A mesa, a rede, o rádio
Quando
as crianças eram pequenas, tadinhas, foi-não-foi eram convidadas para o
diálogo. Ocorria após o almoço quando estávamos todos ao redor da mesa. Podia
ser uma celebração, o anúncio de uma campanha doméstica, cobranças disso ou daquilo,
trivialidades, notícias da Vila dos Cabanos, o estado atual das contas, dos
teres e dos haveres da família. Os temas eram variados. A sessão durou que só,
as crianças cresceram e a gente ali, ao redor da mesa, pondo as cartas.
Ah, a
mesa:
É o
nosso bem material mais antigo. Tem muita história pra contar. Veio de Macapá.
Compramos o conjunto mesa com quatro cadeiras de madeira, direto dos detentos
de uma unidade do sistema penal que tinha na estrada de Santana e que ficava em
frente ao conjunto em que morávamos. Os internos tinham muitas produções e
havia um dia de venda. Escolhemos a arte moveleira, mas tinha muita coisa
bacana lá, boa de qualidade e preço. Quando embarcamos de volta para Belém, eu
e minha companheira, que firmamos compromisso, ali, na beira do Amazonas e
iniciamos a vida com uma rede e um rádio, singramos as águas de retorno já com
uma rede, um rádio e a mesa com quatro cadeiras. Foi um bate revira e volta
rapidola em Belém e de novo embarcamos a mesa. Dessa vez para a Vila dos
Cabanos. Em Barcarena, foi palco de inúmeros diálogos.
O tempo
passou, as crianças cresceram. Veio a Universidade e optamos vir para Belém.
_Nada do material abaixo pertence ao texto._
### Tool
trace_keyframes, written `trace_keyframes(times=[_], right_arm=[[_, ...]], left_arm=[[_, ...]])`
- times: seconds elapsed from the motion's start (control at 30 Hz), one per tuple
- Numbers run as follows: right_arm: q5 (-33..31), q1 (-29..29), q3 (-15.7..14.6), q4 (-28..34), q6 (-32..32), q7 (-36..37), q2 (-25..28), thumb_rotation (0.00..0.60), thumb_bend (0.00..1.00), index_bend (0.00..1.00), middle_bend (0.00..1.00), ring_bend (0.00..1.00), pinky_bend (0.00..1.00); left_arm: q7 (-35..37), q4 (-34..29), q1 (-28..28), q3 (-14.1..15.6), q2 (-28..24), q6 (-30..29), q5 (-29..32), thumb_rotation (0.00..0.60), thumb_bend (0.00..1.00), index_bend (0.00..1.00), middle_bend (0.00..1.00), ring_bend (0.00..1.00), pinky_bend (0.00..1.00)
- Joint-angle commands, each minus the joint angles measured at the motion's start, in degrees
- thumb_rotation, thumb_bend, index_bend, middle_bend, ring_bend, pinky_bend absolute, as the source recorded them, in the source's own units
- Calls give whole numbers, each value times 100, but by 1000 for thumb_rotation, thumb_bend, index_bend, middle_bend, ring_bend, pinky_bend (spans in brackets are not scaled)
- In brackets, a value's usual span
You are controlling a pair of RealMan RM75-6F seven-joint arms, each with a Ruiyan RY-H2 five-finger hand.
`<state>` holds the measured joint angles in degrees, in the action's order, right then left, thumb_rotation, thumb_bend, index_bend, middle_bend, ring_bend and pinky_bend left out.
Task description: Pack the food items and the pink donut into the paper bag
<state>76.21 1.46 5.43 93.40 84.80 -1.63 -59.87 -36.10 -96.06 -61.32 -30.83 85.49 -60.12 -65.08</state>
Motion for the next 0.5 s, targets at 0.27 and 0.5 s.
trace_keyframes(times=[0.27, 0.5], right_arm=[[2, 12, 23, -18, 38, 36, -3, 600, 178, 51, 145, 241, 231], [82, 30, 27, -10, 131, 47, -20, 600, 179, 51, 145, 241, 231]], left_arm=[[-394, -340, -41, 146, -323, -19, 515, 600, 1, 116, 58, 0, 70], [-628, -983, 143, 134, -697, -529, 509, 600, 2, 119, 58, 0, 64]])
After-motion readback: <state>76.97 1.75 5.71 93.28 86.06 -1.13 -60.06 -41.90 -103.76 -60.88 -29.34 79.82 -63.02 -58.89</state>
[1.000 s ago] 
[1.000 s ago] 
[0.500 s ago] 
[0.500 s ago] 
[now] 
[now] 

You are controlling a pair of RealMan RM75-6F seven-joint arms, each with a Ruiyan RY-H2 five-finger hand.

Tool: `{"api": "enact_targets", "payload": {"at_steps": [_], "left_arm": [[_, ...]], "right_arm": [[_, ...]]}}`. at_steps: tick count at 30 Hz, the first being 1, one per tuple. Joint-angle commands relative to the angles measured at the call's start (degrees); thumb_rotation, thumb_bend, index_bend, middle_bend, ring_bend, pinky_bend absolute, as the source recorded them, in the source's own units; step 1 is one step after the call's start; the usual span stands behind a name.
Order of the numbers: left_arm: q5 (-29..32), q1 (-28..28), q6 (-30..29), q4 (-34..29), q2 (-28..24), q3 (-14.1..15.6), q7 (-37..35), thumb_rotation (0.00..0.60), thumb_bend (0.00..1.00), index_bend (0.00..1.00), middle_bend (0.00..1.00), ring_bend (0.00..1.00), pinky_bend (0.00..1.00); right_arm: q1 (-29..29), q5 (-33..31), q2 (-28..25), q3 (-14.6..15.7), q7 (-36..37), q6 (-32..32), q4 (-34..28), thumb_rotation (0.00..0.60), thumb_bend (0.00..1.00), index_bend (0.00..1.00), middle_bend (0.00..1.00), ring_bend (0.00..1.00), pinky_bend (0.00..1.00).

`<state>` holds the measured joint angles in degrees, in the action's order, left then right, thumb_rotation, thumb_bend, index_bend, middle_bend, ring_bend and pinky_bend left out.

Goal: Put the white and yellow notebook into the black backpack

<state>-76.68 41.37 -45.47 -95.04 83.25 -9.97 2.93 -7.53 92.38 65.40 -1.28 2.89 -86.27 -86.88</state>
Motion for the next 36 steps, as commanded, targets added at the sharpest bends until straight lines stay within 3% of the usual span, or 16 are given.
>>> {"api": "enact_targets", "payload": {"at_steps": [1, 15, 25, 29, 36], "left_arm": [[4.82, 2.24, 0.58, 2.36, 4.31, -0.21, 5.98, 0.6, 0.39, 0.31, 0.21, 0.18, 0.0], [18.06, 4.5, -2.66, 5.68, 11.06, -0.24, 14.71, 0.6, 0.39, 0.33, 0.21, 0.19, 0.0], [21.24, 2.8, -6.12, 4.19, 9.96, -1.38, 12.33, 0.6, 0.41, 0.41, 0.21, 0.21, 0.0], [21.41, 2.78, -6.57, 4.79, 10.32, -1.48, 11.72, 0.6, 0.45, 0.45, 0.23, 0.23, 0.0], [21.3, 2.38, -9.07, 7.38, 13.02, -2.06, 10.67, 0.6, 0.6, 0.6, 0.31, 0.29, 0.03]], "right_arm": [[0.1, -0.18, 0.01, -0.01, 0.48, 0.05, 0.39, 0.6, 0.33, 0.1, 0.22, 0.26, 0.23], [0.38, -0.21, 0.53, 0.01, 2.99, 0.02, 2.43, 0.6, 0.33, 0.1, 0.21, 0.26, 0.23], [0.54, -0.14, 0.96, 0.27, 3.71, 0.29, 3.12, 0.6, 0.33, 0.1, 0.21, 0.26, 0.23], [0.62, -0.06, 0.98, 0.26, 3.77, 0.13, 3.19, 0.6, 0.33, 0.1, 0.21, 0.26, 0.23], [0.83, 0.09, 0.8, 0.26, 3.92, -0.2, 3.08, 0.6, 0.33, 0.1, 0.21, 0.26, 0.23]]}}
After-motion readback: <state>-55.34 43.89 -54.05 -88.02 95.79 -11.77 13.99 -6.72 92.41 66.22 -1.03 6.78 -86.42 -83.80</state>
Procuramos lugar para morar e em tempos de outros ares, me veio a idéia de ir
pra casa nova com a mobília renovada. Compraríamos outro conjunto de
mesa-cadeiras...Pra quê. Fechou o tempo. Instalou-se a crise. Choros pelos
cantos. Silêncios sentidos. Conversas atravessadas, ausência total de diálogo
aberto. Havia muito afeto envolvido naquela relação que construímos. Ao redor
daquela mesa uma vida toda se definiu, por vezes envolta em dramas, outras em
alegrias sem medidas. Em volta dela, argumentamos a vida com poesia, vinho,
música. Nos perdíamos por horas na abstração dos saraus e quando nos erguíamos
da cadeira, as pernas estavam todas marcadas porque o assento não era de uma
peça contínua. Aquela era a marca de nossa abnegação, daquele anuviamento por
estarmos juntos, de um jeito tal que nem percebíamos o desconforto, a
vermelhidão e uma discreta ardência nas coxas. À mesa se desenvolvia a sessão
de diálogo, a campanha diária do dever de casa, o jogo de montar, a arte da
datilografia e, sim, sim, o repasto frugal da família.
Mudei
que mudei de idéia.
Acionamos
o mais aquilatado artista da terra, ele lixou, deu uns reapertos, pintou e
embelezou de uma forma espetacular nosso móvel. Ornou de cores vivas e
reluzentes nossa joinha. E lá s’está a zinha com as quatro cadeiras de assento
em peças separadas (agora, suportadas por almofadas, para não machucar mais as
pernas), na sala de jantar, em destaque, deixa estar, deixa estar... em nosso
lar já beirando os 29 anos. Desde lá do Cabralzinho, em Macapá.
Faço
planos, para daqui a alguns anos, nossa mesa seja ponto de apoio para a netinha
Petra, quando já se aviando nas missões e vier passar uns dias com os avós, possa
fazer o dever de casa com concentração e esmero, e, depois das obrigações,
penso em convidá-la à velha e boa sessão de diálogo, onde nos alinharemos aos
traçados, às memórias, às reflexões e a toda a vasta pauta afetiva que a nossa
mesa de madeira com quatro cadeiras guarda em si desde que chegou aqui, em
encantadora descida pelo Amazonas, de par com a rede... o rádio.